Comme l'avait préjugé le comte de Moret, sans la connaître, sans savoir son nom, mais par cette merveilleuse intuition de la jeunesse, qui fait le sentiment plus infaillible que les sens, Mlle Isabelle de Lautrec était parfaitement belle, mais d'une beauté toute différente de celle de la princesse Marie.

La princesse Marie était brune avec des yeux bleus; Isabelle de Lautrec était blonde avec des yeux, des cils et des sourcils noirs. Sa peau, d'une blancheur éclatante, fine et pleine de transparence, avait la nuance délicate de la feuille de rose; son cou, un peu long, avait l'ondulation charmante que l'on trouve dans les femmes de Pérugin et de la première manière de son élève Sanzio; ses mains, longues, fines et blanches, semblaient moulées sur les mains de la Ferronnière de Vinci; sa robe traînante ne permettait pas de voir même l'ombre de ses pieds; mais on devinait à l'élancement, à la flexibilité et à la finesse de sa taille, on devinait que le pied devait être en harmonie avec la main, c'est-à-dire fin, délicat et cambré.

Au moment où elle se courbait devant la princesse, celle-ci la prit entre ses bras et la baisa au front.
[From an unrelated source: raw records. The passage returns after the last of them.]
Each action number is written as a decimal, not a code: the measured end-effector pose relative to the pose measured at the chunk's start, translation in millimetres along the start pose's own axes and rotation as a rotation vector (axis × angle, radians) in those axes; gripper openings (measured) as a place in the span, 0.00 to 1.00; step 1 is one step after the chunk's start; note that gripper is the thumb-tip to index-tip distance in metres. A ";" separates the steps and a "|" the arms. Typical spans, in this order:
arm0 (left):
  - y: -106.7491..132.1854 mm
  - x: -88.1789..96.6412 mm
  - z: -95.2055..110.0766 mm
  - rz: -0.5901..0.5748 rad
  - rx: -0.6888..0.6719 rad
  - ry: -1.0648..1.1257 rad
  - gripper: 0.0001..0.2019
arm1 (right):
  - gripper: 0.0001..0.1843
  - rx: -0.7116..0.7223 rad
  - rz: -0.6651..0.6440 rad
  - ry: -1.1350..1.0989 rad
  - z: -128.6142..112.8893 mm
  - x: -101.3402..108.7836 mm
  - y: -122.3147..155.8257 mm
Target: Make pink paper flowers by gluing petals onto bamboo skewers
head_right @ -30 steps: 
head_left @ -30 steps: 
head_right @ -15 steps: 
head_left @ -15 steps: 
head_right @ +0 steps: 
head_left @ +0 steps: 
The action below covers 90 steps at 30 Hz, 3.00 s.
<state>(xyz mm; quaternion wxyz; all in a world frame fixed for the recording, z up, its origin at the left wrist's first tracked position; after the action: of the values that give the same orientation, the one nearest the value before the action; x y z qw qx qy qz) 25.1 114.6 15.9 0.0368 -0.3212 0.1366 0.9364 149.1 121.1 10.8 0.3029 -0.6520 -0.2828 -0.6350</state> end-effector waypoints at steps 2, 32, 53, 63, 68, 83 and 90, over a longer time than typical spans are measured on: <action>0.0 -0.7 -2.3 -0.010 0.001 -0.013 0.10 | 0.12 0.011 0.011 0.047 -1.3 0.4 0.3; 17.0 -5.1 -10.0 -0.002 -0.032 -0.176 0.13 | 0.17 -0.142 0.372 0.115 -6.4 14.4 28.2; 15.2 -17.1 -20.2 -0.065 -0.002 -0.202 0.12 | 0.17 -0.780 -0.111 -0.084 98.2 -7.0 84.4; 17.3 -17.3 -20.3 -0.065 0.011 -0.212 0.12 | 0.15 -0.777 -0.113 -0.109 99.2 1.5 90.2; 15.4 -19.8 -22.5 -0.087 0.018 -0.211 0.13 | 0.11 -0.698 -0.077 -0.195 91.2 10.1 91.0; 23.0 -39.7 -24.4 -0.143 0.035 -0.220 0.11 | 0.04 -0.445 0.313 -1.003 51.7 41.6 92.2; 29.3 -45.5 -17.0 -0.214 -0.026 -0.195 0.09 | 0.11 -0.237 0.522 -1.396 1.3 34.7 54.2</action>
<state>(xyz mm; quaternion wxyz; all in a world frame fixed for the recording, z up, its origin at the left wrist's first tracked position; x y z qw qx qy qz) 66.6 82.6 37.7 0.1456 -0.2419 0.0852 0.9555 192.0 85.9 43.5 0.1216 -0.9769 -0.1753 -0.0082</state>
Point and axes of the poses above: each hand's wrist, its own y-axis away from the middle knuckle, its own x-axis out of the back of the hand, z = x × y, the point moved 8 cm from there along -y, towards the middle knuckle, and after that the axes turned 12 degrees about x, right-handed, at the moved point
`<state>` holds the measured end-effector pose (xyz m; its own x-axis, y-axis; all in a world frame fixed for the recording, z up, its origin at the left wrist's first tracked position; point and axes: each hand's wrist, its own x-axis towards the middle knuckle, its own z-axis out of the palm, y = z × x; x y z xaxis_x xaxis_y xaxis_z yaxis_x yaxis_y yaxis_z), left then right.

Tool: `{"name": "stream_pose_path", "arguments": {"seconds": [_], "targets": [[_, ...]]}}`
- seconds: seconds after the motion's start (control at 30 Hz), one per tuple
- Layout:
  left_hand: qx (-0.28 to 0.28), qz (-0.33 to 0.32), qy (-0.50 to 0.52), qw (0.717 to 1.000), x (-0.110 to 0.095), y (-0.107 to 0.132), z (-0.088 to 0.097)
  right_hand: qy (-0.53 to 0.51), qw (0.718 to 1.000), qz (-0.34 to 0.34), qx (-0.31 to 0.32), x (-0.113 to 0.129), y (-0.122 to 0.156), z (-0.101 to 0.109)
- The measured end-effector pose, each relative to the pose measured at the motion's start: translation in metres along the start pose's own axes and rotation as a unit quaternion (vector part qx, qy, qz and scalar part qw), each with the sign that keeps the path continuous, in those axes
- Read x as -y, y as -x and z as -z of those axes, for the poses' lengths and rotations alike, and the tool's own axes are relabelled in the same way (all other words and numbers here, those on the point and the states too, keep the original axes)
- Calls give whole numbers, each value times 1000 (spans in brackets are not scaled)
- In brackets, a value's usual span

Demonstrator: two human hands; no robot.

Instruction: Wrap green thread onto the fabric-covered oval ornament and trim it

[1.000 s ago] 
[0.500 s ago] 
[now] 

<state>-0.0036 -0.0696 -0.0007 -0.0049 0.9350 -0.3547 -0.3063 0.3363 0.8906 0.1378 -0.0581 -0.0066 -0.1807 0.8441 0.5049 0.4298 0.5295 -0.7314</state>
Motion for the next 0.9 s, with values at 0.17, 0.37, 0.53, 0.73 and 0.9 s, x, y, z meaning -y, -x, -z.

—A Dieu ne plaise, dit-elle, que je laisse se courber devant moi la fille d'un des meilleurs serviteurs de notre maison, qui vient m'apporter de bonnes nouvelles! Maintenant, chère fille de notre ami, votre père vous dit-il que ces nouvelles sont pour moi seule, ou que je puis en faire part à ceux qui nous aiment?

—Vous verrez dans le post-scriptum, madame, qu'il est autorisé par M. de la Saludie, ambassadeur de Sa Majesté, à répandre hautement en Italie les nouvelles qu'il vous envoie, et que Votre Altesse peut, de son côté, les faire connaître en France.

La princesse Marie jeta un regard interrogateur sur Mme de Combalet, qui, par un signe imperceptible de tête, confirma ce que venait de dire la belle messagère.